BACKGROUND: Renal interstitial fibrosis and thickening of the glomerular basement membrane are associated with hypertension. However, the mechanism of matrix accumulation is unclear. Spontaneously hypertensive rats (SHR) develop hypertension at between 2 and 6 weeks of age. METHODS: To test the hypothesis that increased matrix metalloproteinase (MMP) and tissue inhibitor of metalloproteinase (TIMP) contribute to the pathomechanisms of hypertensive nephropathy, the cortex and medulla of male SHR at 2 and 6 weeks were analyzed for MMP-2, MMP-7, and MMP-9 by gelatin and elastin gel zymography. The levels of TIMP-4 were measured by western blot analysis. The bands in blots were scanned and normalized with actin. To localize MMP-2 and TIMP-4 in situ, immuno-labeling was performed. To determine proteinuresis, urinary protein was measured by Bio-Rad dye binding assay. The mean arterial pressure (mmHg) was measured in Inactin-anesthetized rats by a PE-50 catheter in the femoral artery. Age-sex matched normotensive Wistar rats (NWR) were used as controls and grouped: (1). SHR, 2 weeks; (2). SHR, 6 weeks; (3). NWR, 2 weeks; and (4). NWR, 6 weeks (n = 6 in each group).
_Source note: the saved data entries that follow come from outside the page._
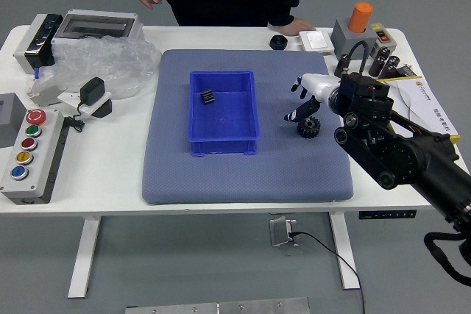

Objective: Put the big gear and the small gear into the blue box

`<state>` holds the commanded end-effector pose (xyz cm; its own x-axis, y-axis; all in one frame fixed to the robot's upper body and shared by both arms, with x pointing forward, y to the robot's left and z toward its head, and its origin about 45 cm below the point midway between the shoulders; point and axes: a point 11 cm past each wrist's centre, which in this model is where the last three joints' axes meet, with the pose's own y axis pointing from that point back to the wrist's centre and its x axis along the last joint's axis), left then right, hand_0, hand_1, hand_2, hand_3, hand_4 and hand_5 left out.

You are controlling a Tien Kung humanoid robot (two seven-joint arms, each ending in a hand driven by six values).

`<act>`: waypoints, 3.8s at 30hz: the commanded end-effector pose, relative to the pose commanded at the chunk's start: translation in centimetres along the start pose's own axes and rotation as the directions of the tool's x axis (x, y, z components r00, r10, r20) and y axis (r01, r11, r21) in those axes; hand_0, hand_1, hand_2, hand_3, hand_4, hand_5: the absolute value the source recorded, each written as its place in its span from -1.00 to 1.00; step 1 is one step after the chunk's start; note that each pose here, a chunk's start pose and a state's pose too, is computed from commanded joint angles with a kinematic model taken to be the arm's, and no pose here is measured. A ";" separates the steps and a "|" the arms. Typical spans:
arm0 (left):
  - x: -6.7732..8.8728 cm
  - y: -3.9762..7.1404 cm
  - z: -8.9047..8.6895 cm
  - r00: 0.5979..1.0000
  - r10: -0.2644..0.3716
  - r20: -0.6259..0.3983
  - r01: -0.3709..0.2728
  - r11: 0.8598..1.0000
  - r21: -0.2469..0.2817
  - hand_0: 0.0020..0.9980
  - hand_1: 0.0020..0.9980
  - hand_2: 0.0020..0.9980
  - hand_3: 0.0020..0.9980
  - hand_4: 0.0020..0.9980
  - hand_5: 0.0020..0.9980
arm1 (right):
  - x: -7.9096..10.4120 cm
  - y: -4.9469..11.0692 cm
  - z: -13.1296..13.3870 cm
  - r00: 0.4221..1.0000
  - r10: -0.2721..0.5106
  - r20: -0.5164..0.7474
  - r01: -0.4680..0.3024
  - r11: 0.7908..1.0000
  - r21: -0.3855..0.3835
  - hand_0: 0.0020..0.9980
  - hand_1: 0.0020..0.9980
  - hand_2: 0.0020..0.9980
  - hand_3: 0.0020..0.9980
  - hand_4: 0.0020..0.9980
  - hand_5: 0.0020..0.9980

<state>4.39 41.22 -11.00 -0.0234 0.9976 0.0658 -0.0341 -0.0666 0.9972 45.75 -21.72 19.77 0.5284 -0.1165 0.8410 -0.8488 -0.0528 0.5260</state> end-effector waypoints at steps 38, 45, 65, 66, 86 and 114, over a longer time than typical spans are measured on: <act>-0.7 -0.2 0.1 1.000 -0.014 -0.009 0.014 1.000 -0.005 0.71 0.65 0.66 0.74 0.55 -0.39 | -3.0 -0.1 2.8 0.998 -0.052 -0.048 0.050 0.998 -0.047 0.19 0.10 0.25 0.32 0.75 -0.26; -0.8 -0.2 0.1 1.000 -0.015 -0.009 0.015 1.000 -0.006 0.71 0.65 0.66 0.74 0.55 -0.39 | -3.4 -0.1 2.7 0.998 -0.046 -0.050 0.043 0.998 -0.042 0.18 0.04 0.14 0.29 0.67 -0.30; -0.8 -0.2 0.0 1.000 -0.015 -0.006 0.015 1.000 -0.003 0.71 0.65 0.66 0.74 0.55 -0.39 | -2.9 -0.2 2.5 0.999 0.044 -0.027 -0.044 0.999 -0.020 0.21 -0.05 -0.02 0.19 0.72 -0.82; -0.8 -0.2 0.0 1.000 -0.015 -0.006 0.015 1.000 -0.003 0.71 0.65 0.66 0.74 0.55 -0.39 | -2.9 -0.1 2.5 0.999 0.046 -0.024 -0.047 0.999 -0.019 0.21 -0.05 -0.02 0.19 0.72 -0.82; -0.6 -0.2 -0.1 1.000 -0.013 -0.004 0.013 1.000 -0.002 0.71 0.65 0.66 0.74 0.55 -0.39 | -2.2 0.1 2.5 0.999 0.053 -0.002 -0.053 0.998 -0.015 0.18 -0.08 -0.05 0.16 0.70 -0.83; 0.0 0.0 0.1 1.000 -0.001 -0.006 0.001 1.000 -0.007 0.71 0.65 0.66 0.74 0.55 -0.39 | 5.3 3.6 -5.7 0.979 0.205 -0.011 -0.199 0.963 0.184 0.17 -0.07 -0.05 0.18 0.69 -0.84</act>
<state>4.51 41.18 -11.00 -0.0296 0.9975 0.0647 -0.0410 -0.0659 0.9970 45.61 -16.85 26.88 0.3435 -0.1136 0.9322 -0.9254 -0.2100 0.3154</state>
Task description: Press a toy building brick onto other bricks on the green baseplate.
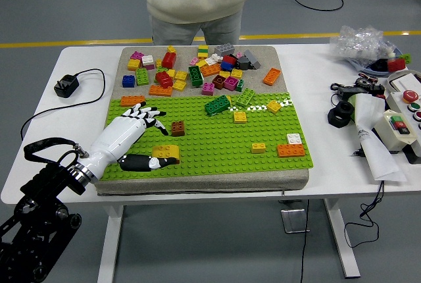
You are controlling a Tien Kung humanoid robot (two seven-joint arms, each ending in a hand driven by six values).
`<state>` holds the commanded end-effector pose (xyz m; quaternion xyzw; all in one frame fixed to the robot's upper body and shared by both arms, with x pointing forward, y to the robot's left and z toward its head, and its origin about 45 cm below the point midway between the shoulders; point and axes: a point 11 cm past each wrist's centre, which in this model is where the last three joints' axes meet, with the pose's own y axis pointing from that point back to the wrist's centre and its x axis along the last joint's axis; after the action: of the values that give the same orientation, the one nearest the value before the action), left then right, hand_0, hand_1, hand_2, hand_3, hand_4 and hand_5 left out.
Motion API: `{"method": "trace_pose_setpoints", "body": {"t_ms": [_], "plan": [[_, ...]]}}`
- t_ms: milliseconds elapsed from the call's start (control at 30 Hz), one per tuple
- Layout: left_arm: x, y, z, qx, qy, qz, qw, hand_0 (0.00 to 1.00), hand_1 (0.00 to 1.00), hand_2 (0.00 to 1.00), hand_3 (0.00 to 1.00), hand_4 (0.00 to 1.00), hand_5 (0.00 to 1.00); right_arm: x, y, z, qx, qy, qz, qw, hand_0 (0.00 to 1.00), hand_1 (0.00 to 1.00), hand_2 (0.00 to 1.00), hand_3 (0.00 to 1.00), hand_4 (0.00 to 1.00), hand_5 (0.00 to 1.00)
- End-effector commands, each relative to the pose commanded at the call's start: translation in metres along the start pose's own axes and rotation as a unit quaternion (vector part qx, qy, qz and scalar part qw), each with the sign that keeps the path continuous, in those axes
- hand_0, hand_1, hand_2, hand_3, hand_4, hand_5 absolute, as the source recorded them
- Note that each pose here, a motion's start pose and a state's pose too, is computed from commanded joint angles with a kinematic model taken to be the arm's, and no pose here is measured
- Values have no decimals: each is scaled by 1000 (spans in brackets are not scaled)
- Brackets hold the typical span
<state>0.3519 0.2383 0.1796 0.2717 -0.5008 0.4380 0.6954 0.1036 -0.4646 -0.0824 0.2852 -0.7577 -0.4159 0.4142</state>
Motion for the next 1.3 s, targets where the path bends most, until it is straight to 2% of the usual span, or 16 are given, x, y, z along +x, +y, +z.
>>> {"method": "trace_pose_setpoints", "body": {"t_ms": [133, 333, 633, 1300], "plan": [[-6, 3, 0, -6, -9, 12, 1000, 998, 903, 888, 577, 950, 654, 0, 0, 0, 0, 0, 0, 1000, 803, 732, 754, 739, 998, 668], [-21, 6, -6, -1, -14, 4, 1000, 998, 907, 894, 581, 944, 666, 0, 0, 0, -1, 0, 0, 1000, 803, 732, 754, 739, 998, 667], [-33, 3, -20, 13, -21, -3, 1000, 998, 904, 894, 580, 936, 681, -1, 0, -1, -1, -1, 0, 1000, 803, 732, 755, 739, 998, 667], [-42, 6, -23, 21, -19, -11, 1000, 998, 898, 884, 581, 926, 705, -1, 0, 0, -3, 0, 0, 1000, 803, 732, 755, 739, 998, 668]]}}
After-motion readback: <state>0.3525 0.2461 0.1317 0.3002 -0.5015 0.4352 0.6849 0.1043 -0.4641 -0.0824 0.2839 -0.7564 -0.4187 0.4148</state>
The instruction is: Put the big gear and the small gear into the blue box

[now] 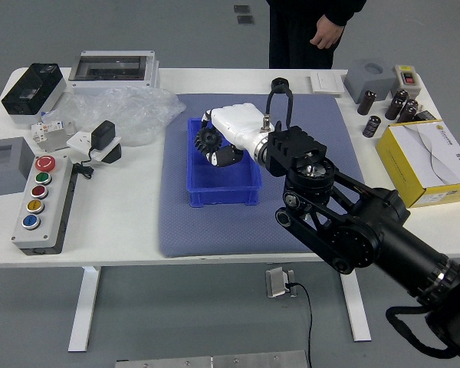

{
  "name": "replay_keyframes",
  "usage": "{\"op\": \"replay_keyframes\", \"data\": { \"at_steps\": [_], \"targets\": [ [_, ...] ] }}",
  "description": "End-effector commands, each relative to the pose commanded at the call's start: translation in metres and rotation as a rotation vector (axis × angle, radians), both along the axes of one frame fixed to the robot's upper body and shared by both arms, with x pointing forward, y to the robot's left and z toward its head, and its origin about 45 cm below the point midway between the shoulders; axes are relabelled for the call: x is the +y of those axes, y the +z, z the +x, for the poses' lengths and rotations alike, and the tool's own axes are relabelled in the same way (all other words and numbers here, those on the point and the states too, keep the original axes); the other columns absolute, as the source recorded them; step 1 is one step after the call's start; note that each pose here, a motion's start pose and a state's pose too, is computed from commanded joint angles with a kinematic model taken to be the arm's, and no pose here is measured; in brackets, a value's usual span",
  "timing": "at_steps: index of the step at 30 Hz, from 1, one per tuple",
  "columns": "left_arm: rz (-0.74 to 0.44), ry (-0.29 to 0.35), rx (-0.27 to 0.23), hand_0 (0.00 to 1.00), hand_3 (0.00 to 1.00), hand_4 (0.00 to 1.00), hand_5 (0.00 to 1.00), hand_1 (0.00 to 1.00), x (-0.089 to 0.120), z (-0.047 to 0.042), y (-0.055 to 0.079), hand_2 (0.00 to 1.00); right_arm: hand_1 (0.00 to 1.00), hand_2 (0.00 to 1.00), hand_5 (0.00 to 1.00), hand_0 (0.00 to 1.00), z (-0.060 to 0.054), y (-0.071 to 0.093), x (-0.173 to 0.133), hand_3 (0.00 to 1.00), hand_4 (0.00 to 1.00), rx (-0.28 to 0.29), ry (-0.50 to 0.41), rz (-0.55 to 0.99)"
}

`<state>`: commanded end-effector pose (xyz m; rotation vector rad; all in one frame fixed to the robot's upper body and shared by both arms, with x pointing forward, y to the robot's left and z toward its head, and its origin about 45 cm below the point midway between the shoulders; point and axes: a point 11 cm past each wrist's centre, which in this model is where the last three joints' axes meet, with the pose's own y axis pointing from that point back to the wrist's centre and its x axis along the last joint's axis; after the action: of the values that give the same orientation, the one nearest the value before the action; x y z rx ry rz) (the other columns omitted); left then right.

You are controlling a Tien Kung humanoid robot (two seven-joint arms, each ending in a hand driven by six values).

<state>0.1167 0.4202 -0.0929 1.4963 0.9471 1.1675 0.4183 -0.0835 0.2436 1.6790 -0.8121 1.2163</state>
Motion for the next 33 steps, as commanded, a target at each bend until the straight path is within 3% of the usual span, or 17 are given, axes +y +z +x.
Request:
{"op": "replay_keyframes", "data": {
  "at_steps": [3,4,14,21,22,27,28,33],
  "targets": [
    [0.0,0.0,0.002,0.824,0.76,0.663,0.378,0.786,0.0,-0.0006,0.0,0.78,0.641,0.741,0.404,0.693,0.001,-0.002,-0.002,0.834,0.767,0.018,-0.004,0.001],
    [0.0,0.0,0.002,0.824,0.76,0.664,0.38,0.786,0.0,-0.0008,0.0,0.78,0.679,0.806,0.446,0.732,0.001,-0.003,-0.003,0.898,0.811,0.024,-0.004,0.001],
    [0.001,-0.003,0.001,0.824,0.761,0.664,0.38,0.786,0.0,-0.0004,0.0,0.78,0.683,0.814,0.459,0.739,0.003,0.001,-0.012,0.898,0.822,0.032,-0.016,0.009],
    [0.003,0.0,0.001,0.824,0.761,0.665,0.38,0.786,0.002,-0.0007,0.0,0.78,0.675,0.79,0.469,0.737,0.009,0.015,-0.052,0.872,0.824,-0.005,-0.071,0.007],
    [0.003,0.0,-0.001,0.824,0.761,0.665,0.38,0.786,0.002,-0.0004,0.0,0.78,0.667,0.764,0.452,0.72,0.009,0.015,-0.06,0.805,0.805,-0.005,-0.082,0.004],
    [0.001,0.004,-0.004,0.824,0.761,0.665,0.38,0.786,0.001,0.0004,0.0,0.78,0.667,0.764,0.452,0.72,0.01,0.005,-0.096,0.805,0.805,0.023,-0.139,-0.023],
    [0.001,0.005,-0.004,0.824,0.76,0.664,0.38,0.786,0.001,0.0003,0.0,0.779,0.661,0.756,0.445,0.712,0.01,0.003,-0.102,0.737,0.797,0.029,-0.149,-0.029],
    [0.0,0.008,-0.007,0.824,0.76,0.664,0.38,0.786,0.001,0.0013,0.0,0.779,0.661,0.756,0.445,0.712,0.012,-0.011,-0.128,0.737,0.797,0.06,-0.193,-0.074]
  ]
}}
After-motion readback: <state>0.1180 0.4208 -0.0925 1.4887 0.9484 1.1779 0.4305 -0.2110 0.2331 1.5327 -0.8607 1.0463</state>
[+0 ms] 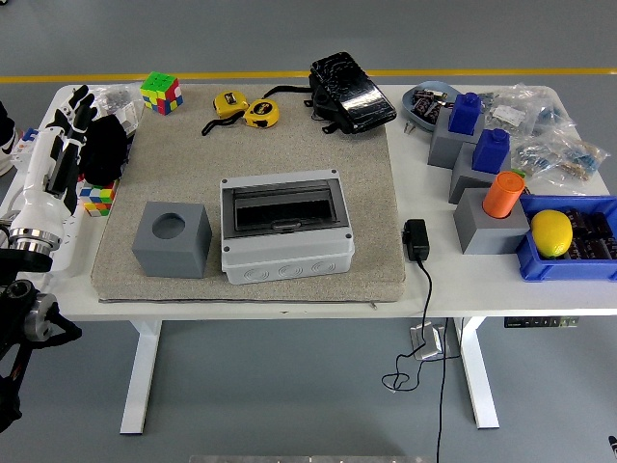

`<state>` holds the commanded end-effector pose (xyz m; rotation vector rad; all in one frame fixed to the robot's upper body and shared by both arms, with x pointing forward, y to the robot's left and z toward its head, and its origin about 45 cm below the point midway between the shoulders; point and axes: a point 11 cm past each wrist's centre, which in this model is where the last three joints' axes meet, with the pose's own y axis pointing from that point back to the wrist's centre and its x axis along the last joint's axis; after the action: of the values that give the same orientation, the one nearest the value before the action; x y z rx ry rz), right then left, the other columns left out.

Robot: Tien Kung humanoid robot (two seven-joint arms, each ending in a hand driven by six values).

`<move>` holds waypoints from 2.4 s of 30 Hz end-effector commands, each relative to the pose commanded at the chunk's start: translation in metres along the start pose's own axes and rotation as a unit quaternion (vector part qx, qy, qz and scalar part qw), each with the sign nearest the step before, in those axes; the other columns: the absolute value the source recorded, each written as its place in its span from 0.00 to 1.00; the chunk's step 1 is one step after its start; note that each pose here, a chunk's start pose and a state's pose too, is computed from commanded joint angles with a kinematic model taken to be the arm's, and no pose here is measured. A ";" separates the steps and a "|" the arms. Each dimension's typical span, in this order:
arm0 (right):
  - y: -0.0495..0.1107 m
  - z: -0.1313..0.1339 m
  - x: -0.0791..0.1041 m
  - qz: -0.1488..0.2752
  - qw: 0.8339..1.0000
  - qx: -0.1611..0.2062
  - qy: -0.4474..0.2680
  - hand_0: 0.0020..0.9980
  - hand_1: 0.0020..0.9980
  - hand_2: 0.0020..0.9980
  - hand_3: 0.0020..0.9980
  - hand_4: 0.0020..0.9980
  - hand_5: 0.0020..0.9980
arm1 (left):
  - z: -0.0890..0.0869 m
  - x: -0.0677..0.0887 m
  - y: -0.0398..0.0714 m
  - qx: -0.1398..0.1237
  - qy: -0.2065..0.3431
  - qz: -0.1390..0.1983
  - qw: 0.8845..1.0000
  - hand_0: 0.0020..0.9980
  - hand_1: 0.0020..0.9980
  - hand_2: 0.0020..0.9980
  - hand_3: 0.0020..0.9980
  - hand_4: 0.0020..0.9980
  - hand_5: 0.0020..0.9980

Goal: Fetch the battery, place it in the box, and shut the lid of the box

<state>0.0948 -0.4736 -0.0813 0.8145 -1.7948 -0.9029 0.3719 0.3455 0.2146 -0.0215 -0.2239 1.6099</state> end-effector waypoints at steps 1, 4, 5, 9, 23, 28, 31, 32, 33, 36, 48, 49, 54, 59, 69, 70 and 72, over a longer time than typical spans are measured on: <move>0.000 0.000 0.001 0.001 1.000 0.000 0.000 0.85 0.85 0.81 0.83 1.00 1.00 | 0.000 0.000 0.000 0.001 0.000 0.001 1.000 1.00 1.00 0.97 0.94 1.00 1.00; 0.000 0.000 0.003 0.002 1.000 0.000 0.002 0.85 0.85 0.81 0.83 1.00 1.00 | -0.002 0.001 0.001 0.009 -0.007 0.004 1.000 1.00 1.00 0.97 0.94 1.00 1.00; 0.000 0.000 0.003 0.002 1.000 0.000 0.002 0.85 0.85 0.81 0.83 1.00 1.00 | -0.002 0.001 0.001 0.011 -0.007 0.004 1.000 0.92 0.94 0.90 0.88 1.00 1.00; -0.001 0.001 0.004 0.003 1.000 -0.001 0.004 0.85 0.85 0.81 0.83 1.00 1.00 | -0.004 0.002 0.002 0.014 -0.011 0.003 1.000 0.92 0.94 0.90 0.88 1.00 1.00; -0.001 0.001 0.007 0.004 1.000 -0.001 0.009 0.85 0.85 0.81 0.83 1.00 1.00 | -0.008 0.004 0.003 0.037 -0.025 -0.009 0.999 0.84 0.84 0.82 0.81 1.00 1.00; -0.001 0.000 0.006 0.004 1.000 0.000 0.009 0.85 0.85 0.81 0.83 1.00 1.00 | -0.010 0.006 0.002 0.049 -0.033 -0.017 0.998 0.84 0.84 0.82 0.82 1.00 1.00; -0.001 -0.001 0.006 0.004 1.000 0.000 0.008 0.85 0.85 0.81 0.83 1.00 1.00 | -0.010 0.008 0.000 0.053 -0.038 -0.020 0.998 0.83 0.84 0.82 0.82 1.00 1.00; -0.001 -0.001 0.006 0.004 1.000 0.000 0.007 0.85 0.85 0.81 0.83 1.00 1.00 | -0.009 0.009 0.000 0.054 -0.040 -0.021 0.997 0.83 0.84 0.82 0.82 1.00 1.00; -0.001 -0.001 0.006 0.004 1.000 0.001 0.007 0.85 0.85 0.81 0.83 1.00 1.00 | -0.008 0.009 -0.001 0.054 -0.042 -0.022 0.997 0.83 0.84 0.82 0.82 1.00 1.00; -0.001 -0.002 0.005 0.003 1.000 0.001 0.005 0.85 0.85 0.81 0.83 1.00 1.00 | -0.006 0.010 -0.002 0.052 -0.043 -0.021 0.998 0.83 0.84 0.82 0.82 1.00 1.00; 0.000 -0.003 0.003 0.001 1.000 0.002 0.001 0.85 0.85 0.81 0.83 1.00 1.00 | -0.006 0.008 -0.002 0.047 -0.042 -0.020 0.998 0.83 0.84 0.81 0.81 1.00 0.98; 0.000 -0.003 0.003 0.002 1.000 0.002 0.001 0.85 0.85 0.81 0.83 1.00 1.00 | -0.006 0.008 -0.001 0.047 -0.041 -0.019 0.998 0.83 0.84 0.81 0.81 1.00 0.98; 0.000 -0.003 0.004 0.002 1.000 0.001 0.001 0.85 0.85 0.81 0.83 1.00 1.00 | -0.007 0.008 0.000 0.047 -0.039 -0.017 0.998 0.82 0.84 0.81 0.81 1.00 0.99; 0.000 -0.002 0.004 0.002 1.000 0.000 0.001 0.85 0.85 0.81 0.83 1.00 1.00 | -0.007 0.006 0.000 0.047 -0.039 -0.018 0.998 0.82 0.84 0.81 0.81 1.00 0.99; 0.000 -0.002 0.004 0.002 1.000 0.000 0.001 0.85 0.85 0.81 0.83 1.00 1.00 | -0.006 0.005 0.000 0.043 -0.039 -0.016 0.998 0.82 0.83 0.81 0.81 1.00 0.97; 0.000 -0.002 0.004 0.002 1.000 0.000 0.001 0.85 0.85 0.81 0.83 1.00 1.00 | -0.007 0.005 0.001 0.043 -0.038 -0.016 0.998 0.82 0.83 0.81 0.81 1.00 0.97; 0.000 -0.001 0.004 0.002 1.000 0.000 0.001 0.85 0.85 0.80 0.83 1.00 1.00 | -0.007 0.004 0.001 0.043 -0.038 -0.016 0.998 0.82 0.83 0.81 0.80 1.00 0.95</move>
<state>0.0950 -0.4771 -0.0798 0.8112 -1.7934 -0.9004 0.3719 0.3506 0.2082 0.1101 -0.2119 1.5877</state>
RESULTS: Levels of cortex MMP-2 and MMP-9 were increased in 6 week SHR as compared with NWR. In the medulla, MMP-9 and MMP-7 were increased, but there was no change in MMP-2. The levels of cortex TIMP-4 tended to increase but insignificantly. In contrast, there were significant increases in the levels of TIMP-4 in the medulla of 6 week SHR as compared with 2 week SHR or NWR. In addition, there were substantial elastinolytic activity in the cortex of 6 week SHR. The in situ labeling suggested no TIMP-4 in the glomeruli. There was substantial TIMP-4 in the epithelial layer of tubules. The levels of fibrotic collagen were significantly higher in both the glomeruli and tubular interstitium. Urinary protein excretion was increased significantly in 6 week SHR when compared with other groups. The mean arterial pressure was 1.6-fold higher in 6 week SHR than in controls. CONCLUSION: These results suggest that increased MMP-2 and MMP-9 activity contributes to glomerular injury and hypertensive remodeling. The increased levels of TIMP-4 in the medulla may inhibit the collagenolytic activity of MMP but is unable to inhibit the elastinolytic activity. An important role of MMP-2, MMP-9, and TIMP-4 in hypertensive remodeling of the cortex and medulla in the SHR is demonstrated.